→ **Extracted data entries**:
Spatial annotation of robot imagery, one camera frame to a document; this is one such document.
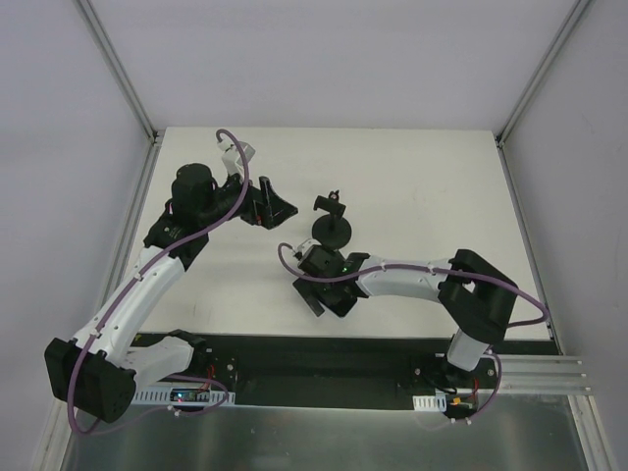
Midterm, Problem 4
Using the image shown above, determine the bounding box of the blue smartphone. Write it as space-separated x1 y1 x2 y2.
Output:
315 283 357 318

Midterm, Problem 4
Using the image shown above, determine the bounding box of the black phone stand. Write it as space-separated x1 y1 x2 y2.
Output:
311 189 352 249

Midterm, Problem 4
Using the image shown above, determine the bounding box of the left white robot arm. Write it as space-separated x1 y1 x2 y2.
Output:
44 163 298 424

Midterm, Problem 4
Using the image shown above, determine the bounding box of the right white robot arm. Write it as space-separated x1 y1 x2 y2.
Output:
292 244 517 393

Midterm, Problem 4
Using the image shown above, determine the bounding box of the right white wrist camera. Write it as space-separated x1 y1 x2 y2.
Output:
292 238 320 260

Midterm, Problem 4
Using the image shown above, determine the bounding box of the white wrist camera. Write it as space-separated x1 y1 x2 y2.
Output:
292 238 320 260
218 140 256 177

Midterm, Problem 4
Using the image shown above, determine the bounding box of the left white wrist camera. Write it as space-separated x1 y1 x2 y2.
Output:
218 140 256 177

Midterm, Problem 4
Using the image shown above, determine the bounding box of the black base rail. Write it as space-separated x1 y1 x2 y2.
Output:
131 333 563 408

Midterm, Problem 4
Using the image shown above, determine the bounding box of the right white cable duct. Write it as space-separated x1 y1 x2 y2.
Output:
412 393 447 413

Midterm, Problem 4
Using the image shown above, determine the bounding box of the white cable duct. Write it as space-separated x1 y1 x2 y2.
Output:
131 386 236 407
412 393 447 413

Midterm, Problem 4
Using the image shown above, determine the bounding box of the left white cable duct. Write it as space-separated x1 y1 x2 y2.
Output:
131 386 236 407

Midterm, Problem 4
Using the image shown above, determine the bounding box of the aluminium frame rail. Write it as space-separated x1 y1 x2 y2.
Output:
499 355 593 395

→ **Your goal**:
Each line in the records above should be reproduced exactly; images are not copied.

→ **Answer to the exercise**:
Spatial annotation of robot imagery, one camera frame to a document; this is one such document.
Midterm, Problem 4
Using the image shown above, determine the bounding box of the blue smartphone. Write it as space-separated x1 y1 x2 y2.
Output:
315 283 357 318

Midterm, Problem 4
Using the image shown above, determine the bounding box of the black phone stand. Write it as space-separated x1 y1 x2 y2.
Output:
311 189 352 249

Midterm, Problem 4
Using the image shown above, determine the bounding box of the left white robot arm. Write it as space-separated x1 y1 x2 y2.
Output:
44 163 298 424

Midterm, Problem 4
Using the image shown above, determine the bounding box of the right white robot arm. Write it as space-separated x1 y1 x2 y2.
Output:
292 244 517 393

Midterm, Problem 4
Using the image shown above, determine the bounding box of the right white wrist camera. Write it as space-separated x1 y1 x2 y2.
Output:
292 238 320 260

Midterm, Problem 4
Using the image shown above, determine the bounding box of the white wrist camera. Write it as space-separated x1 y1 x2 y2.
Output:
292 238 320 260
218 140 256 177

Midterm, Problem 4
Using the image shown above, determine the bounding box of the left white wrist camera. Write it as space-separated x1 y1 x2 y2.
Output:
218 140 256 177

Midterm, Problem 4
Using the image shown above, determine the bounding box of the black base rail. Write it as space-separated x1 y1 x2 y2.
Output:
131 333 563 408

Midterm, Problem 4
Using the image shown above, determine the bounding box of the right white cable duct. Write it as space-separated x1 y1 x2 y2.
Output:
412 393 447 413

Midterm, Problem 4
Using the image shown above, determine the bounding box of the white cable duct. Write it as space-separated x1 y1 x2 y2.
Output:
131 386 236 407
412 393 447 413

Midterm, Problem 4
Using the image shown above, determine the bounding box of the left white cable duct. Write it as space-separated x1 y1 x2 y2.
Output:
131 386 236 407

Midterm, Problem 4
Using the image shown above, determine the bounding box of the aluminium frame rail. Write it as space-separated x1 y1 x2 y2.
Output:
499 355 593 395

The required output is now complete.